19 C.J.S. Corporations § 845, pp. 271-273; see Chester-Cambridge B. & T. Co. v. Rhodes, 346 Pa. 427, 433, 31 A.2d 128 (1943). The trial judge's only two relevant Findings of Fact on this issue merely state that Charles, Sr. "visited" the landing shortly before the fleet of barges broke loose, and that he was "within the immediate area" of the accident (1155- 42a).*fn21 Such does not constitute participation sufficient to charge Charles, Sr. with the negligence of agents of Zubik Corporation. This record, insofar as it covers the point, shows that Charles, Sr. fully discharged whatever duty he had to advise the "active heads" of the corporation and that his acts of observation and "instruction" to his sons and others did not constitute participation by an old and infirm riverman in the negligent mooring of the barges or in the misfeasance of not moving them in time to safer waters.

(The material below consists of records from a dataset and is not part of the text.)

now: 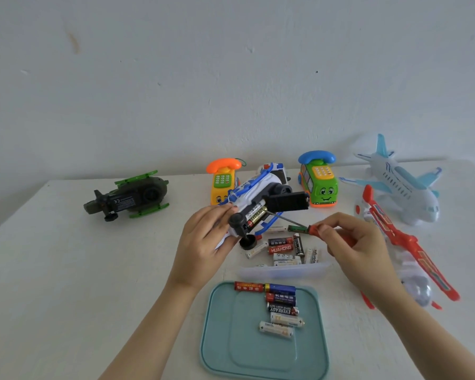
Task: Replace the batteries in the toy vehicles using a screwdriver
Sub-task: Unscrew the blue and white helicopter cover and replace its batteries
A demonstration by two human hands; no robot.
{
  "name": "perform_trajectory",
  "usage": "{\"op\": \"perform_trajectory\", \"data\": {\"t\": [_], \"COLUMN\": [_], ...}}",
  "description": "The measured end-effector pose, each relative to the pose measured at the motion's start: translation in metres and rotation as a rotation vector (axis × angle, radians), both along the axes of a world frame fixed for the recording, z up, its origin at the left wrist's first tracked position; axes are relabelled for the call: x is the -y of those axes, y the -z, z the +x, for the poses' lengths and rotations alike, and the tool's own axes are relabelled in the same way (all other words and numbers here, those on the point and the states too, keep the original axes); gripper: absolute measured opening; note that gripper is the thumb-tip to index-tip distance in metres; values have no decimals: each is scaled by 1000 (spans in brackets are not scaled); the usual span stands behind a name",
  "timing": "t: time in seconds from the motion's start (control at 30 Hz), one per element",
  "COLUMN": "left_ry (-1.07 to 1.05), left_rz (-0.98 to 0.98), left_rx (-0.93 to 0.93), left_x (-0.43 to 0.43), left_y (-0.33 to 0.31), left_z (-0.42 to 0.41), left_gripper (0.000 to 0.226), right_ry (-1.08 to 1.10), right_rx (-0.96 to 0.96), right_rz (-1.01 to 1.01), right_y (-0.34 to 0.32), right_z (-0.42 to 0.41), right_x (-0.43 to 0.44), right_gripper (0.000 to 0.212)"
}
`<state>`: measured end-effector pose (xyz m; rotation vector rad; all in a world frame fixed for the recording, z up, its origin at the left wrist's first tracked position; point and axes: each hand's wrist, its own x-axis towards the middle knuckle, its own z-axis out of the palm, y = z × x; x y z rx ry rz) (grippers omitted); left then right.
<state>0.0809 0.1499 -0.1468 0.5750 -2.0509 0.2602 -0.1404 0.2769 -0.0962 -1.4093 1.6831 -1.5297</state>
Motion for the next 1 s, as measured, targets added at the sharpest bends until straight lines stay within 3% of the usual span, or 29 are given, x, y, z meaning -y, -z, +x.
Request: {"op": "perform_trajectory", "data": {"t": [0.57, 1.0], "left_ry": [-104, -47], "left_rz": [35, 63], "left_rx": [-54, -72], "left_x": [3, 4], "left_y": [-3, -7], "left_z": [-17, -14], "left_gripper": [35, 40], "right_ry": [-133, -167], "right_rx": [-75, 161], "right_rz": [30, 52], "right_y": [13, 11], "right_z": [9, 6], "right_x": [0, 6], "right_gripper": [15, 20]}}
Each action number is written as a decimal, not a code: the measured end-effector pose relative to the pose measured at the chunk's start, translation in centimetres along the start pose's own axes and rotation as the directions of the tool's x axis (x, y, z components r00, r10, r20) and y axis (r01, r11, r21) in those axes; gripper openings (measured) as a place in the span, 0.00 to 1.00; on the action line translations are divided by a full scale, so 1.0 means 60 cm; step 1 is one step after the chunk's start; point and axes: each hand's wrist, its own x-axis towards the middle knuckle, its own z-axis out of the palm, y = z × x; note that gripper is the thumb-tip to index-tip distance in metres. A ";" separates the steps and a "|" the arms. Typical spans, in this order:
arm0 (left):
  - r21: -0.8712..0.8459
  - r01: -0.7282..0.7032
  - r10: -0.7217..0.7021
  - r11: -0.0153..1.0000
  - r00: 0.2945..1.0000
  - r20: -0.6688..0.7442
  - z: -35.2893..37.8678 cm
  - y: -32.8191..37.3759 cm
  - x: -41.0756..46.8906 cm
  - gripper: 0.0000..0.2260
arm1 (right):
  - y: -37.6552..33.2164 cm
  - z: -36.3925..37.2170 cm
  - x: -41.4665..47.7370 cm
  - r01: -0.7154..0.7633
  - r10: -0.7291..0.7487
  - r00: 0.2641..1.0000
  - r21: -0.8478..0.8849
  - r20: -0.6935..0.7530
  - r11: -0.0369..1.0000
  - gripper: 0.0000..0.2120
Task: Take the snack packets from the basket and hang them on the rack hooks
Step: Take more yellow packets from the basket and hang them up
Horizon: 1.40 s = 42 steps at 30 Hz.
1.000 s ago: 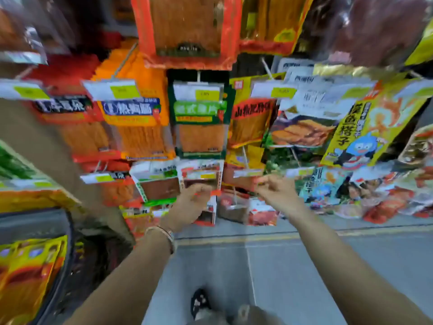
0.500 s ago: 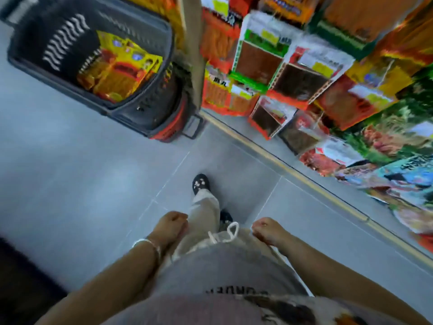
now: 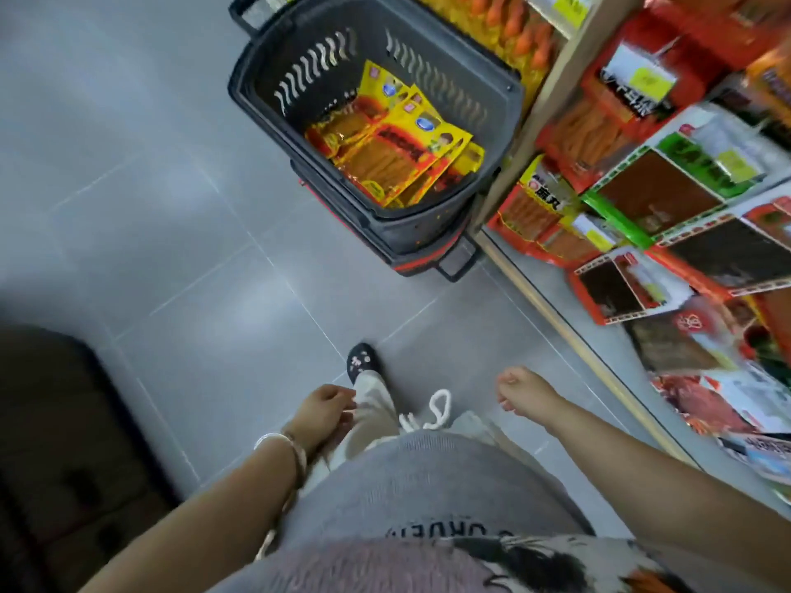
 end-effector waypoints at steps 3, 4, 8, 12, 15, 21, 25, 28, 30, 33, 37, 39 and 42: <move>0.021 0.004 -0.004 1.000 1.000 -0.017 -0.087 0.070 0.040 0.05 | -0.099 0.034 0.019 0.060 -0.059 0.998 0.041 -0.015 0.997 0.06; 0.019 -0.010 0.010 1.000 0.999 -0.034 -0.113 0.096 0.052 0.05 | -0.133 0.043 0.026 0.091 -0.090 0.996 0.072 -0.019 0.993 0.06; -0.004 -0.110 0.109 0.994 0.988 -0.112 -0.193 0.195 0.093 0.06 | -0.263 0.055 0.053 0.222 -0.215 0.975 0.234 -0.055 0.946 0.05; -0.097 -0.181 0.171 0.979 0.980 -0.102 -0.213 0.291 0.121 0.07 | -0.381 0.036 0.088 0.294 -0.285 0.955 0.337 -0.078 0.894 0.05; -0.100 -0.262 0.259 0.960 0.965 -0.048 -0.197 0.382 0.145 0.07 | -0.463 0.003 0.136 0.301 -0.278 0.953 0.445 -0.118 0.844 0.04; -0.087 -0.339 0.340 0.937 0.940 -0.007 -0.168 0.522 0.206 0.08 | -0.556 -0.057 0.280 0.138 -0.080 0.989 0.595 -0.123 0.792 0.12; -0.027 -0.300 0.300 0.954 0.954 0.005 -0.162 0.594 0.263 0.08 | -0.569 -0.066 0.377 -0.090 0.162 0.985 0.624 -0.059 0.776 0.09; 0.011 -0.252 0.252 0.968 0.968 0.006 -0.160 0.631 0.301 0.08 | -0.567 -0.061 0.423 -0.236 0.302 0.953 0.646 0.009 0.726 0.15; 0.030 -0.205 0.204 0.978 0.979 0.029 -0.161 0.646 0.320 0.07 | -0.568 -0.054 0.440 -0.279 0.337 0.940 0.677 0.048 0.681 0.17; 0.042 -0.164 0.161 0.986 0.985 0.059 -0.168 0.660 0.341 0.07 | -0.580 -0.041 0.446 -0.246 0.338 0.941 0.724 0.018 0.644 0.17; 0.075 -0.123 0.114 0.990 0.986 0.119 -0.173 0.673 0.360 0.06 | -0.598 -0.026 0.439 -0.140 0.322 0.937 0.701 -0.134 0.700 0.21; 0.108 -0.116 0.100 0.987 0.984 0.150 -0.173 0.686 0.368 0.05 | -0.609 -0.022 0.431 -0.062 0.304 0.928 0.714 -0.215 0.697 0.20; 0.182 -0.146 0.106 0.972 0.971 0.213 -0.183 0.723 0.386 0.05 | -0.625 -0.024 0.404 0.059 0.360 0.869 0.793 -0.340 0.606 0.14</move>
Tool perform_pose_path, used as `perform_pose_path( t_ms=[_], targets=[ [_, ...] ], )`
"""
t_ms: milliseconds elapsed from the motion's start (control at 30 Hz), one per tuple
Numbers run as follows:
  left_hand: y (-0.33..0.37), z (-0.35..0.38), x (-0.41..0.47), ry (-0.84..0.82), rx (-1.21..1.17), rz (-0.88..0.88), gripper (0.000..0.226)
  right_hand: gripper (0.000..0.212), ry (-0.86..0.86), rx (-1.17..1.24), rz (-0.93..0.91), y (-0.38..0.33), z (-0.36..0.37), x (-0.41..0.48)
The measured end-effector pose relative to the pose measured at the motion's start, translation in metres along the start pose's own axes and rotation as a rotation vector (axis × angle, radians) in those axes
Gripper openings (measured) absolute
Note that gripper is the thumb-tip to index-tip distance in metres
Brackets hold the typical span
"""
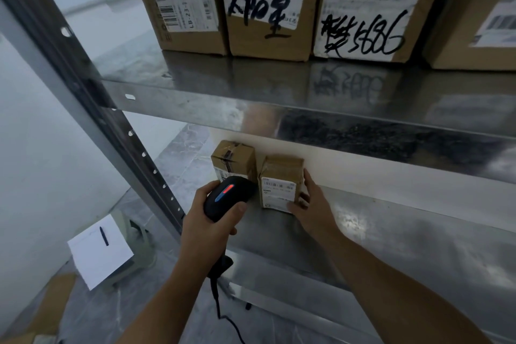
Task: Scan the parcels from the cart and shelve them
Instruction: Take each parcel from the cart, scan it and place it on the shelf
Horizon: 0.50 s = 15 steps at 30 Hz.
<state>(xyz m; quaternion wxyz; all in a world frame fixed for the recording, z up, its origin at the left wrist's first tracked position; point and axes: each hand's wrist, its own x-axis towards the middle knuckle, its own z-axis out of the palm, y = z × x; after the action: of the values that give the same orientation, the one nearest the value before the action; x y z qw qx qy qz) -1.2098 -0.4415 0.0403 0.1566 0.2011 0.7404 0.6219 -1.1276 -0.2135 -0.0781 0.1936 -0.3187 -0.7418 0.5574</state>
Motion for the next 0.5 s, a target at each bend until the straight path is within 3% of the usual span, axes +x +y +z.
perform_pose_path(
  t_ms=[500],
  targets=[
    [-0.011,-0.011,0.000,-0.002,-0.012,-0.026,0.064,0.090,0.059,0.028,0.013,-0.007,0.023,0.007]
  ],
)
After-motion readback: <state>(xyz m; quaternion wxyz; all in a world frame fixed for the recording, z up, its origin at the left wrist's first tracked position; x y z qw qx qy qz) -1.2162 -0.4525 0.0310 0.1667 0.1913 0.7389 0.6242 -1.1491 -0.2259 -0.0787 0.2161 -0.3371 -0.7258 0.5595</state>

Furthermore, in view of the foregoing conclusion that the corporate entity cannot be treated as the "alter ego" or mere instrumentality of Charles, Sr., we also cannot agree that Charles, Sr. is individually liable for the accident by imputing to him the acts and knowledge of the various corporate agents who did participate.*fn22

For the foregoing reasons, we will affirm the District Court in Nos. 15940 through 15949 as to the judgments entered against Charles Zubik & Sons, Inc. (Nos. 64-35, 64-39, 64-40, 64-41, 64-42, 64-45, 64-46, 64-47, 64-48, 64-49, all in Admiralty in the United States District Court for the Western District of Pennsylvania). Those judgments will be reversed insofar as they are entered against Charles Zubik, Sr. individually.*fn23 The denial of the petition of Charles Zubik & Sons, Inc. for exoneration from or limitation of liability (No. 64-50 in Admiralty), appealed in No. 15950, will be affirmed. The appeal (No. 15951) from the denial of the petition of Charles Zubik, Sr., individually, for exoneration from or limitation of liability (No. 64-51 in Admiralty) will be dismissed as moot,*fn24 in view of our reversal of the judgments entered against him individually.